Updated by Marcel Telka 3 months ago

#2

Updated by Marcel Telka 3 months ago

  • Related to Bug #12794: ZFS support for vectorized algorithms on x86 (HW support) added
#3

Updated by Marcel Telka 3 months ago

  • Related to Bug #12668: ZFS support for vectorized algorithms on x86 (initial support) added
#4

Updated by Jerry Jelinek 3 months ago

  • Assignee set to Jerry Jelinek
#5

Updated by Marcel Telka 3 months ago

Just FYI: The machine is still running okay (but I didn't tried to start scrub again, yet).

#6

Updated by Marcel Telka 3 months ago

  • Description updated (diff)
#7

Updated by Jerry Jelinek 3 months ago

It looks like the fix for this is to turn off T_KFPU before we call removectx instead of after.
This should handle the voluntary swtch we see here in the stack.

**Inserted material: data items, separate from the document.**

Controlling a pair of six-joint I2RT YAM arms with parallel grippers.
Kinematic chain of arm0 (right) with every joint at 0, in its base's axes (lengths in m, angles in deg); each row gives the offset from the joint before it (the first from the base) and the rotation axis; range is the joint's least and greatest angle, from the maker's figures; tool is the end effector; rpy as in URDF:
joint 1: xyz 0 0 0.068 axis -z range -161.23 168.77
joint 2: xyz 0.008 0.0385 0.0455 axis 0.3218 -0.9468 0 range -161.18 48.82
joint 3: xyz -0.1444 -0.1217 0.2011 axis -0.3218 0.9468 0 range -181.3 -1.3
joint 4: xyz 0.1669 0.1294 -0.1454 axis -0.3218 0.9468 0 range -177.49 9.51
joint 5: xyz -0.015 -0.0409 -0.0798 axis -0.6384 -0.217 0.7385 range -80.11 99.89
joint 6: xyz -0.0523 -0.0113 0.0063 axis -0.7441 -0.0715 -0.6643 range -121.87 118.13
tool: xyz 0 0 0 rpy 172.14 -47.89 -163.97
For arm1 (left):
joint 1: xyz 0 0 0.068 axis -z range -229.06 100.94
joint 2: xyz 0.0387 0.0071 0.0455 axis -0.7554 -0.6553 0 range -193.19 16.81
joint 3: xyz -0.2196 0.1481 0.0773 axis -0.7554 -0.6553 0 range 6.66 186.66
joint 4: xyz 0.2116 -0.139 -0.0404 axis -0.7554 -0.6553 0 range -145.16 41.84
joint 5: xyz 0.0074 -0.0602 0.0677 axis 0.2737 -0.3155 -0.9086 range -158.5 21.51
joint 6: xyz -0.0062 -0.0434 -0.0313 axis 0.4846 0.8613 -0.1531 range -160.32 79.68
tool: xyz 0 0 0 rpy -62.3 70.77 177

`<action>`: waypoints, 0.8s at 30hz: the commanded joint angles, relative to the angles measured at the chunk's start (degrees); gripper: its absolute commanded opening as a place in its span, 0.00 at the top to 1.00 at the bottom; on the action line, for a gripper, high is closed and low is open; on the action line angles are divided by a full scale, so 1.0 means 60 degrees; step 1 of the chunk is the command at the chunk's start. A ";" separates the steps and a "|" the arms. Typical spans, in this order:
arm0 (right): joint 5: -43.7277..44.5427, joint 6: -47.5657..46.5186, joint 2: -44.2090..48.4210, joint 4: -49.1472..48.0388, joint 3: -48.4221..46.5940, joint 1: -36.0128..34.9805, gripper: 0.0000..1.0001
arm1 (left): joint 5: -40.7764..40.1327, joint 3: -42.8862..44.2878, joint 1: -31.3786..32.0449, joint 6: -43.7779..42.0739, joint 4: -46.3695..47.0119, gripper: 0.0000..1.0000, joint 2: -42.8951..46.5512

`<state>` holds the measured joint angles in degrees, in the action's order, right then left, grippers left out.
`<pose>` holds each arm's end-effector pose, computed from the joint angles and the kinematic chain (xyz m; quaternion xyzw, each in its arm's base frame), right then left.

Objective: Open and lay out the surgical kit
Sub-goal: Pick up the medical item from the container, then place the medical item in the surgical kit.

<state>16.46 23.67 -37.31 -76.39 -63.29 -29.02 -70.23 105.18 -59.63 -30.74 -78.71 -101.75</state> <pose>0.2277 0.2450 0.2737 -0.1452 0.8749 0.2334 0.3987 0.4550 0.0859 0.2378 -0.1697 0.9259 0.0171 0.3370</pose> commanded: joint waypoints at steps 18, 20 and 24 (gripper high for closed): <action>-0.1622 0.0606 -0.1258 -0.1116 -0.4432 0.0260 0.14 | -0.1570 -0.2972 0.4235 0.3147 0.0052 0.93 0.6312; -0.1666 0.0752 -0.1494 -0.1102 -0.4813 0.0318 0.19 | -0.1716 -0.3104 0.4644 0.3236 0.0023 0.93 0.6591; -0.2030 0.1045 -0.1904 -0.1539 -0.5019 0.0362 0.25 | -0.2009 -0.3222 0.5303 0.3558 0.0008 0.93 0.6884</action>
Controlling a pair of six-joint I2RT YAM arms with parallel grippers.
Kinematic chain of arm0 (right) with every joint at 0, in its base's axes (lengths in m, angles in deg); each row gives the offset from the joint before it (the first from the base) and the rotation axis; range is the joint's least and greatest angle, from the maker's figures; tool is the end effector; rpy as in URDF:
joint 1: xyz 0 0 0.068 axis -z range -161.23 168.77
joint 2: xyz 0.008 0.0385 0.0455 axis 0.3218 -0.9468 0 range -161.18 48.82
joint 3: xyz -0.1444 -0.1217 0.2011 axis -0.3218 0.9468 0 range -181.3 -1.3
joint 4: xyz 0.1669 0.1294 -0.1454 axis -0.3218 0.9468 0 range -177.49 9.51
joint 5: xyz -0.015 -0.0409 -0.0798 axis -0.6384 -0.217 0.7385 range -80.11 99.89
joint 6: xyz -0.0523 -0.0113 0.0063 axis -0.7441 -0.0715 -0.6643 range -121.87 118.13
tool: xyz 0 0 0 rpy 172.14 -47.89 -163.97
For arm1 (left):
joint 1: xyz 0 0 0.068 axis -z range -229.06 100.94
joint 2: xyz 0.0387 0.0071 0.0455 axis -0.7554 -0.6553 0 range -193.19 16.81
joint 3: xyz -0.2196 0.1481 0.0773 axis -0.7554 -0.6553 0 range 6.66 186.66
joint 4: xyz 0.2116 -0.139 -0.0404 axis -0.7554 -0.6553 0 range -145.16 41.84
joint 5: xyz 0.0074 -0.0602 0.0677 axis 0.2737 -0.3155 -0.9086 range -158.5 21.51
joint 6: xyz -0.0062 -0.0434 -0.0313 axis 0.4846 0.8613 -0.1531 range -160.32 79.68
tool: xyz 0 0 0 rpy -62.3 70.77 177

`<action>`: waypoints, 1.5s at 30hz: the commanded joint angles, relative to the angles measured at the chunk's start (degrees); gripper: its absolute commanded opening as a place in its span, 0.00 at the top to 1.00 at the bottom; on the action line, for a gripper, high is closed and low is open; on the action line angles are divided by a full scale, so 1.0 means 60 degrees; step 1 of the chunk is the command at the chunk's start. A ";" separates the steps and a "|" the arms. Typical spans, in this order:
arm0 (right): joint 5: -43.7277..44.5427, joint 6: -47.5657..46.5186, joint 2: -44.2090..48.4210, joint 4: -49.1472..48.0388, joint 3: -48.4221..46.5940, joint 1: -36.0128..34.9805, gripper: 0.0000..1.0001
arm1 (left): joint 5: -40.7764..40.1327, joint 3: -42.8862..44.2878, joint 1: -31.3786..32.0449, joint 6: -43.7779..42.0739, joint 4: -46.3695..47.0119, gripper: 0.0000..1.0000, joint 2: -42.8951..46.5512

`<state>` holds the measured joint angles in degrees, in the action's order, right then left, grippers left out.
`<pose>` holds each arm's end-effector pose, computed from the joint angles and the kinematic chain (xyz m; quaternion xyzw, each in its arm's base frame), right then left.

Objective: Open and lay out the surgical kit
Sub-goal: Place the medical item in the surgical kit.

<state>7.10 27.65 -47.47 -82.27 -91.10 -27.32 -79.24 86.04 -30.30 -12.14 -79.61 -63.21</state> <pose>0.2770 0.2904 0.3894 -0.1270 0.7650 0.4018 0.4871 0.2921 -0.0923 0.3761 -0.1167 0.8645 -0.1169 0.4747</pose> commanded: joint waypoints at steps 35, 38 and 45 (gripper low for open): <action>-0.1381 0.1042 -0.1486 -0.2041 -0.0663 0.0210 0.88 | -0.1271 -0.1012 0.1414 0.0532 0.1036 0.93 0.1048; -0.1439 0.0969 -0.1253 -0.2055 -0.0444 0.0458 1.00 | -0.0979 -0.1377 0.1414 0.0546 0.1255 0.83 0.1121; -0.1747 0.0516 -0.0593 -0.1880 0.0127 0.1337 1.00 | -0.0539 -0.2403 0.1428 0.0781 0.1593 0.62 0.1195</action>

I'm going to try to
reproduce this first for testing before I put up the code review.

#8

Updated by Jerry Jelinek 3 months ago

I filled a small raidz1 with about 7GB of data (raidz1 about 1/3 full) and I was able to hit this bug during a scrub. I tested the proposed fix and multiple scrubs have not paniced. I'll get this up for CR while I do more testing.

#9

Updated by Joshua M. Clulow 3 months ago

  • Gerrit CR set to 803
#10

Updated by Jerry Jelinek 3 months ago

To test this I ran the raidz-specific subset of the zfs test suite in a loop for 2 hours.
This also passed previously in a 24 hour run but it demonstrates no regressions
here.

I was able to reproduce the panic on a raidz scrub. I ran 10 scrubs after the
fix and all of them completed without any problem.

#11

Updated by Joshua M. Clulow 3 months ago

Jerry made an observation about why the testing for #12794 et al did not catch this regression:

There are a fair number of tests in the zfs test suite which issue "zpool scrub".
I'll have to go through each one to determine if it is testing any raidz configs.
The obvious scrub subset looks like it concentrates on mirrors, but there are
other tests in different subsets that I haven't looked at yet. One possible
reason this didn't fail is that we might need a more realistically sized raidz
and it must be populated with a lot of data to trigger this, since it doesn't
happen immediately during a scrub. That kind of scenario is harder to add
to the test suite.

#12

Updated by Electric Monk 3 months ago

  • Status changed from New to Closed
  • % Done changed from 0 to 100

git commit 948cceb01d0173f5a732ef880dddcadff2204c12

commit  948cceb01d0173f5a732ef880dddcadff2204c12
Author: Jerry Jelinek <jerry.jelinek@joyent.com>
Date:   2020-07-20T20:53:10.000Z

    12968 curthread swtch-ing while the kernel is using the FPU
    Reviewed by: Jason King <jason.king@joyent.com>
    Reviewed by: Dan McDonald <danmcd@joyent.com>
    Reviewed by: Patrick Mooney <pmooney@pfmooney.com>
    Reviewed by: Toomas Soome <tsoome@me.com>
    Approved by: Joshua M. Clulow <josh@sysmgr.org>

#13

Updated by Alex Wilson 3 months ago

In case anyone is interested in further field reports, I've had 3 machines today hit this panic spontaneously without doing any scrubs at all, about 2 hours or so after upgrading them.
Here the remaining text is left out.